Search code examples
python-requestspython-3.6urllib3

Python 3.6.5: Requests with streaming getting stuck in iter_content even if chunk_length is specified


I have been trying to use requests v2.19.1 in python 3.6.5 to download a ~2GB file from a remote URL. However, I have been repeatedly facing this issue where the code seems to get stuck forever in the for loop in trying to download the data.

My code snippet:

        with requests.get(self.model_url, stream=True, headers=headers) as response:

            if response.status_code not in [200, 201]:
                raise Exception(
                    'Error downloading model({}). Got response code {} with content {}'.format(
                        self.model_id,
                        response.status_code,
                        response.content
                    )
                )
            with open(self.download_path, 'wb') as f:
                for chunk in response.iter_content(chunk_size=1024):
                    if chunk:
                        f.write(chunk)

Each time I try to run this code, the download seems to stop at different points, and rarely reaches completion. I have tried playing around with different chunk sizes, but I still keep seeing this issue.

Some additional details:

    python -m requests.help
{
  "chardet": {
    "version": "3.0.4"
  },
  "cryptography": {
    "version": "2.3.1"
  },
  "idna": {
    "version": "2.7"
  },
  "implementation": {
    "name": "CPython",
    "version": "3.6.5"
  },
  "platform": {
    "release": "3.10.0-693.11.1.el7.x86_64",
    "system": "Linux"
  },
  "pyOpenSSL": {
    "openssl_version": "1010009f",
    "version": "18.0.0"
  },
  "requests": {
    "version": "2.19.1"
  },
  "system_ssl": {
    "version": "100020bf"
  },
  "urllib3": {
    "version": "1.23"
  },
  "using_pyopenssl": true
}

Has anyone else faced a similar issue?

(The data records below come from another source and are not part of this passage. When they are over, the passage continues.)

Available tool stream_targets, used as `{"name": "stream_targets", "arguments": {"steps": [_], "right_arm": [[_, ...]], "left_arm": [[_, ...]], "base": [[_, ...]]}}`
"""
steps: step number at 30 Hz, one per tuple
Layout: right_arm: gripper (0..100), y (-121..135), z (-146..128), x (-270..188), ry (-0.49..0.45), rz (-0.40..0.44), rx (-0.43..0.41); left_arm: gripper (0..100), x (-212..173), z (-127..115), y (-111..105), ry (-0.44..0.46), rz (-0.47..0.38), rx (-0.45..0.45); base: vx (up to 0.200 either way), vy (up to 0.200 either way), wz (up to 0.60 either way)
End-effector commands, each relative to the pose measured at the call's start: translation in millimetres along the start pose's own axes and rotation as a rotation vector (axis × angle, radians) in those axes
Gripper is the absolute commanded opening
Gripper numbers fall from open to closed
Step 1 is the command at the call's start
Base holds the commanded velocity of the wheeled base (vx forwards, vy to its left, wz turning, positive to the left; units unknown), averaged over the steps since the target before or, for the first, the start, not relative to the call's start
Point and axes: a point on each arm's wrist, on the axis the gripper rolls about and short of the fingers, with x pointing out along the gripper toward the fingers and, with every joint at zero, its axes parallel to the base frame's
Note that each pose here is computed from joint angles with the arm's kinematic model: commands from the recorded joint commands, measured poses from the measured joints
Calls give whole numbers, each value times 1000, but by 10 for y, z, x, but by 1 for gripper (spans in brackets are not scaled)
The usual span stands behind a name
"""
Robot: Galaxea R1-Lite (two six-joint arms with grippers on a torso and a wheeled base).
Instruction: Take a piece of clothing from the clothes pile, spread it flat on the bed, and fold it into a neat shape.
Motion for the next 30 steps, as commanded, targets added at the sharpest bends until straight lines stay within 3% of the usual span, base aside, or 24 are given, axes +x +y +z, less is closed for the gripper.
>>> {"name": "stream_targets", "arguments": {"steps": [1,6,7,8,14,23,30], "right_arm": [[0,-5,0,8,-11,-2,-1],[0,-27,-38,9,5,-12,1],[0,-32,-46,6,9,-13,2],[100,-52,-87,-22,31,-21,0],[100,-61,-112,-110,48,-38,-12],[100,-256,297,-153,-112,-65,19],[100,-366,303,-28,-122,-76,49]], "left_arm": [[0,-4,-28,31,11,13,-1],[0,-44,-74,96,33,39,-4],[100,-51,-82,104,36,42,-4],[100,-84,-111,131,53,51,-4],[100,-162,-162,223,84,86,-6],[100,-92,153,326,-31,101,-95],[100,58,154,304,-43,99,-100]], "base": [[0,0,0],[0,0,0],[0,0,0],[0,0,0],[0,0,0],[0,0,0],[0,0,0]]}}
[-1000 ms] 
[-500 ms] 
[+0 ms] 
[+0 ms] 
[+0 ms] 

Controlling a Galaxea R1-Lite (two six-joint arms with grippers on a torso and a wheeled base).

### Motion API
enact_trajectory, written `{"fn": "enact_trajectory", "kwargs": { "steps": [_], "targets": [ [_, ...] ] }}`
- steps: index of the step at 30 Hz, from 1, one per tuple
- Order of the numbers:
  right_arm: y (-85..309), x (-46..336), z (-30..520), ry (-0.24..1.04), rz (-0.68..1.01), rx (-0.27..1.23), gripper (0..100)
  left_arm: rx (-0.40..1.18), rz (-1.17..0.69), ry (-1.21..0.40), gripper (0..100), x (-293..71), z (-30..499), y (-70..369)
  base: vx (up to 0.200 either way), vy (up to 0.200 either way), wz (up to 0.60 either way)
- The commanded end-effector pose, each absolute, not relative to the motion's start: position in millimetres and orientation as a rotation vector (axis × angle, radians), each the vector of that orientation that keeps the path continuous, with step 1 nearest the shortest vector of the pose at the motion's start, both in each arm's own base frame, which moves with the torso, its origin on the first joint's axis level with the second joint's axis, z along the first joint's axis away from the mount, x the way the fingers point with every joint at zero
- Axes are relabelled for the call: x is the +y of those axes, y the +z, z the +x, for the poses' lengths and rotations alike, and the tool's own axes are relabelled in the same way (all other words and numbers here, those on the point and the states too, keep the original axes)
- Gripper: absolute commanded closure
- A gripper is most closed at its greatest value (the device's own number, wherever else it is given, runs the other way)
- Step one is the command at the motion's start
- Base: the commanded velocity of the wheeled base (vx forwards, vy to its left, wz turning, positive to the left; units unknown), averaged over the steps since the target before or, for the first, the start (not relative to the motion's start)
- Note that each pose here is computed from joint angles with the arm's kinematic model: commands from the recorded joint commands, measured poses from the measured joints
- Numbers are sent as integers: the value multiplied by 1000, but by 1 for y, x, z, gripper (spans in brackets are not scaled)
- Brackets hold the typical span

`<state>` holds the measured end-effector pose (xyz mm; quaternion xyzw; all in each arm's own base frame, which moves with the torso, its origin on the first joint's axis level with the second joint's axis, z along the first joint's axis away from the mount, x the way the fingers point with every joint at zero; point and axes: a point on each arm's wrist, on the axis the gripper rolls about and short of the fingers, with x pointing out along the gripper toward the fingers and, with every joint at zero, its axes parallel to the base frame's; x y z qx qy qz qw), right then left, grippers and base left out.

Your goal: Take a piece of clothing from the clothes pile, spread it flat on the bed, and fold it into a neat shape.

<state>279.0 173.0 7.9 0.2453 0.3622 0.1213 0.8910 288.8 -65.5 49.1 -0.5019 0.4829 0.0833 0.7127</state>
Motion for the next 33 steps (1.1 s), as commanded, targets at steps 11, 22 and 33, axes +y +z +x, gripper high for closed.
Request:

If so, how did you resolve it?


Solution

  • It seems like if there is any interruption to the network during the download, the stream hangs up, and the connection goes dead. However, because no timeout is specified, the code seems to expect more packets to arrive over the dead connection. The best way I have found to handle this is to set a reasonable timeout. Once the timeout is reached after the last received package, the code exits the for loop with an exception which can be handled.